SRE/Dc-operations/Hardware Troubleshooting Runbook

From Wikitech

This workbook should be applied in the following manner:

All Hardware => Hardware Failure Log Gathering => Type of Hardware Failure

Each step assumes the failure of the step preceding it.

There are two parts to this workbook. Part 1 is for any/all SRE team members. Part 2 is specific to DC Operations sub-team.

Part 1: All SRE Teams

All Hardware

Theses steps apply to all hardware troubleshooting steps and tasks.

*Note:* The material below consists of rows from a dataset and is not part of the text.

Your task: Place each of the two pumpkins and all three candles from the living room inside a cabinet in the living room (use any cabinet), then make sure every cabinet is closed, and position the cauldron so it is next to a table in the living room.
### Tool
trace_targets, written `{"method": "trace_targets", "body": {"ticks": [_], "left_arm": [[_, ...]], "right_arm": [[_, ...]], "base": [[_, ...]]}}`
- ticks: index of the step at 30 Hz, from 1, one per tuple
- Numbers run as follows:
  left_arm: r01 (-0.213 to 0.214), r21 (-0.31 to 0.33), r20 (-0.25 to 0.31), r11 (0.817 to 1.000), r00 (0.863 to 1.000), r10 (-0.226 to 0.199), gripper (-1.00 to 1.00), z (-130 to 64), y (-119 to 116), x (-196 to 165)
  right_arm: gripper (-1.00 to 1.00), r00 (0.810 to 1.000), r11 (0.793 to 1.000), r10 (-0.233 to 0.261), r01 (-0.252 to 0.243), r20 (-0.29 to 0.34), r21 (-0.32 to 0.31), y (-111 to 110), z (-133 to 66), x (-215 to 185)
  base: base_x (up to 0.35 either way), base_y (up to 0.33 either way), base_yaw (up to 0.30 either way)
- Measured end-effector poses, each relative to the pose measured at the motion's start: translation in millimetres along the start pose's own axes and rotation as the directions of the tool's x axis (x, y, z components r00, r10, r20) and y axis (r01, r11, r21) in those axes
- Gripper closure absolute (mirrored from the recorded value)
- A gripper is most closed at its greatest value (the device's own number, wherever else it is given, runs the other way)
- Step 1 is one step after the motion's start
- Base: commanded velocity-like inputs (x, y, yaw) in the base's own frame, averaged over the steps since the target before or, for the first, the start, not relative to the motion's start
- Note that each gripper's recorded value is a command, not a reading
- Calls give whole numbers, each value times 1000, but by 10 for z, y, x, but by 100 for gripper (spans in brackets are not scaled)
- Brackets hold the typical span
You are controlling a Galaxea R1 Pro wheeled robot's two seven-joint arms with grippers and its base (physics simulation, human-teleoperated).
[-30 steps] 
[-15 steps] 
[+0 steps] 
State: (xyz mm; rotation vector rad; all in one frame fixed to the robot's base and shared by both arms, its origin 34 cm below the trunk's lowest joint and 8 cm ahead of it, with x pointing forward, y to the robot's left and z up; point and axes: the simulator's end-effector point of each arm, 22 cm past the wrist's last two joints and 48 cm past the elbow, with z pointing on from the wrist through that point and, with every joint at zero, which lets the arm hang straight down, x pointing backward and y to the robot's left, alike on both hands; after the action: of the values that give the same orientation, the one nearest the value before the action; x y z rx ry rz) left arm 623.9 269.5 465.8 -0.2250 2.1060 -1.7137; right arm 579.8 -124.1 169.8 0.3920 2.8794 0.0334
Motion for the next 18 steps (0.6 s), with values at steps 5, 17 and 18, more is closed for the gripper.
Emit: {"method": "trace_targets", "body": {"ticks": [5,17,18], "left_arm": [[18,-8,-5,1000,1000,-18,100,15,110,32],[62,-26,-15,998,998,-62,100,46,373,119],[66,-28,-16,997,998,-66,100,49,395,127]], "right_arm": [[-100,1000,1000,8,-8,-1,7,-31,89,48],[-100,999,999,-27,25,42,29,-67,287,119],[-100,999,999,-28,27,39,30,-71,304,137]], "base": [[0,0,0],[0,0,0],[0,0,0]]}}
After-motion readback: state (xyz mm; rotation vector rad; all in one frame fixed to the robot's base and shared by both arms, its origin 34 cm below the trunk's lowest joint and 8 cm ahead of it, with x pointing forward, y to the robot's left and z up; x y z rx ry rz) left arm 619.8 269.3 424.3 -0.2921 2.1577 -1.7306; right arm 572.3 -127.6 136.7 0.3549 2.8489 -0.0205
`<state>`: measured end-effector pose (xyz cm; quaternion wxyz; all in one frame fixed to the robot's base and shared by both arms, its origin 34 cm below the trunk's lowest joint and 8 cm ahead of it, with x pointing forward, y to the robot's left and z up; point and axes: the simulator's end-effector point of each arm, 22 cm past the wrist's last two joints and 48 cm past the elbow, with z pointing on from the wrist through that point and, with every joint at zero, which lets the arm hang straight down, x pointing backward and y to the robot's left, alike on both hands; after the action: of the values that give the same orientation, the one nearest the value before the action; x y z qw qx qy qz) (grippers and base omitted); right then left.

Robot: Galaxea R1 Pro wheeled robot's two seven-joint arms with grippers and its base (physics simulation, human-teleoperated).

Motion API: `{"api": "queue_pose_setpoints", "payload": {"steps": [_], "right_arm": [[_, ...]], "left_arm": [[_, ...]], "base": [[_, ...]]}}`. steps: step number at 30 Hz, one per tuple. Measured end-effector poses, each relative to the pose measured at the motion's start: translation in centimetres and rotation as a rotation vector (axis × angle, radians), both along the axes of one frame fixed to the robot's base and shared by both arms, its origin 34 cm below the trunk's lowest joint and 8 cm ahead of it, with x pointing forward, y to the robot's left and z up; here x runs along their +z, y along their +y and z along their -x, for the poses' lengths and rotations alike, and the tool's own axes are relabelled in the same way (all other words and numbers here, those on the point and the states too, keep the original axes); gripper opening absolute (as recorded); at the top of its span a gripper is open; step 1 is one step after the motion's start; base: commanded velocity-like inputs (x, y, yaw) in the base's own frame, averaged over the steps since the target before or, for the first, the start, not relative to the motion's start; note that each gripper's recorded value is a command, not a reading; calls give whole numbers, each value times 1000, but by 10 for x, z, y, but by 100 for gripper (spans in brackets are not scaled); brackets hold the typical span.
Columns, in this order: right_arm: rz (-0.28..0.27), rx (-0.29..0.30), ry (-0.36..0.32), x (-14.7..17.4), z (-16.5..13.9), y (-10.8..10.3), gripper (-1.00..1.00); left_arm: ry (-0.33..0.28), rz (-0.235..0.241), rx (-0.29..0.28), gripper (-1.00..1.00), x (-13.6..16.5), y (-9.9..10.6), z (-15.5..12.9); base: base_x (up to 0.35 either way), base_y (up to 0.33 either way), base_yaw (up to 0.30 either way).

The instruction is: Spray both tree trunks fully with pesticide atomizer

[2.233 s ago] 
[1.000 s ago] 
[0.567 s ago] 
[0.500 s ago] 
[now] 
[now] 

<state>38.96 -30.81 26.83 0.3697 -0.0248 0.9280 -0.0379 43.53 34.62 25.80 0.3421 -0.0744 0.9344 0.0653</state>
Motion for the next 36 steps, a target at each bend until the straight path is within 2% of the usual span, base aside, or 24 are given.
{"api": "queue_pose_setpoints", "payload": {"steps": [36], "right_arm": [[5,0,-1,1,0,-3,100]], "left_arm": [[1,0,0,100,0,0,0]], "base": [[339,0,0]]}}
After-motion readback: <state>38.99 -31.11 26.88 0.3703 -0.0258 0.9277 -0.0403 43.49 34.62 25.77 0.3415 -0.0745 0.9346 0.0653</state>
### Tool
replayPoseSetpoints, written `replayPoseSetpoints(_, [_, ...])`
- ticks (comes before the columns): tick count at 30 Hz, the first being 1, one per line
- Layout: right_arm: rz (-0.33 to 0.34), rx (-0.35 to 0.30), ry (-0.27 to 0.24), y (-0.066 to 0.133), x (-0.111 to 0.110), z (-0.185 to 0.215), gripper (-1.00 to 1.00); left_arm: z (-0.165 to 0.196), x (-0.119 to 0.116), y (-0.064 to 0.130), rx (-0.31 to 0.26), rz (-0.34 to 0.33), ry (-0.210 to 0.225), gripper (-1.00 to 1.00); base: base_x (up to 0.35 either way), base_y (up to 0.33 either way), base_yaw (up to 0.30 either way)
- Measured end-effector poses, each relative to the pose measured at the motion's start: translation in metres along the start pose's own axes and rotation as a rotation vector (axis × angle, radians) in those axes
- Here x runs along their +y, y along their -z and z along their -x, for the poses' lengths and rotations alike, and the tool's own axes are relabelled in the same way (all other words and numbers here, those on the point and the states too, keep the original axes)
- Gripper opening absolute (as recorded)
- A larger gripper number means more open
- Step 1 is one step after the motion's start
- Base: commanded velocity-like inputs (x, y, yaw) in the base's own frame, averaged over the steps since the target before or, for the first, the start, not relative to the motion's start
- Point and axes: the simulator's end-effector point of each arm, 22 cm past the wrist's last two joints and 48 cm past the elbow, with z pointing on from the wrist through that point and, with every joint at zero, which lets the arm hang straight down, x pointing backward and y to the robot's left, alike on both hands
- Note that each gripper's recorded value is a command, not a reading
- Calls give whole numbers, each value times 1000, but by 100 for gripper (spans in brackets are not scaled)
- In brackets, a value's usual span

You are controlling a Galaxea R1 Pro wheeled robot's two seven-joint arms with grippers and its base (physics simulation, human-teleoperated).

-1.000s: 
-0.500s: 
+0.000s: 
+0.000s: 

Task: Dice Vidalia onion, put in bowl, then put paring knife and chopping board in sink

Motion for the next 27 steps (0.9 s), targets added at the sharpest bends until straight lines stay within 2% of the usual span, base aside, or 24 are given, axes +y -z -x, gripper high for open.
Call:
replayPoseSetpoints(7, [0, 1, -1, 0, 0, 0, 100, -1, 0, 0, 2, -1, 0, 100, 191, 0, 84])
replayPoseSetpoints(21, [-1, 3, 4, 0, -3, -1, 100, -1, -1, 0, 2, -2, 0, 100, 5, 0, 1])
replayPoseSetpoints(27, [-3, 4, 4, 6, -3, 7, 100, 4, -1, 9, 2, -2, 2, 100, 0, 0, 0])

  • Open a phabricator task using the Hardware Troubleshooting Phabricator Template.
  • Determine the location of the server via netbox or via Infrastructure_naming_conventions. You will need to apply the project for that on-site queue to the task. Example: A server in eqiad needs #ops-eqiad project applied to its troubleshooting task.
  • Determine the warranty status of the server via netbox. You need to state
    • In warranty items will be replaced with in warranty replacements from the vendor, which take one business day to ship to us once the appropriate steps have been taken by the on-site for the vendor.
    • Out of warranty items will have their replacement reviewed, if a system is 5+ years old, it will need to be slated for replacement. Systems between 3-5 years old will have their replacement reviewed at time of hardware failure.
  • Gather the hardware failure information for the system in question.
  • After setting the status to "failed" in netbox, run the sre.dns.netbox cookbook.

Hardware Failure Log Gathering

  • Please note the following directions require root and mgmt access to the system in question. This limits the steps to the SRE team and very few outside of it.
  • The system hardware log sometimes shows disk failures, and sometimes does not. There are additional log gathering steps later in the runbook for disk logging.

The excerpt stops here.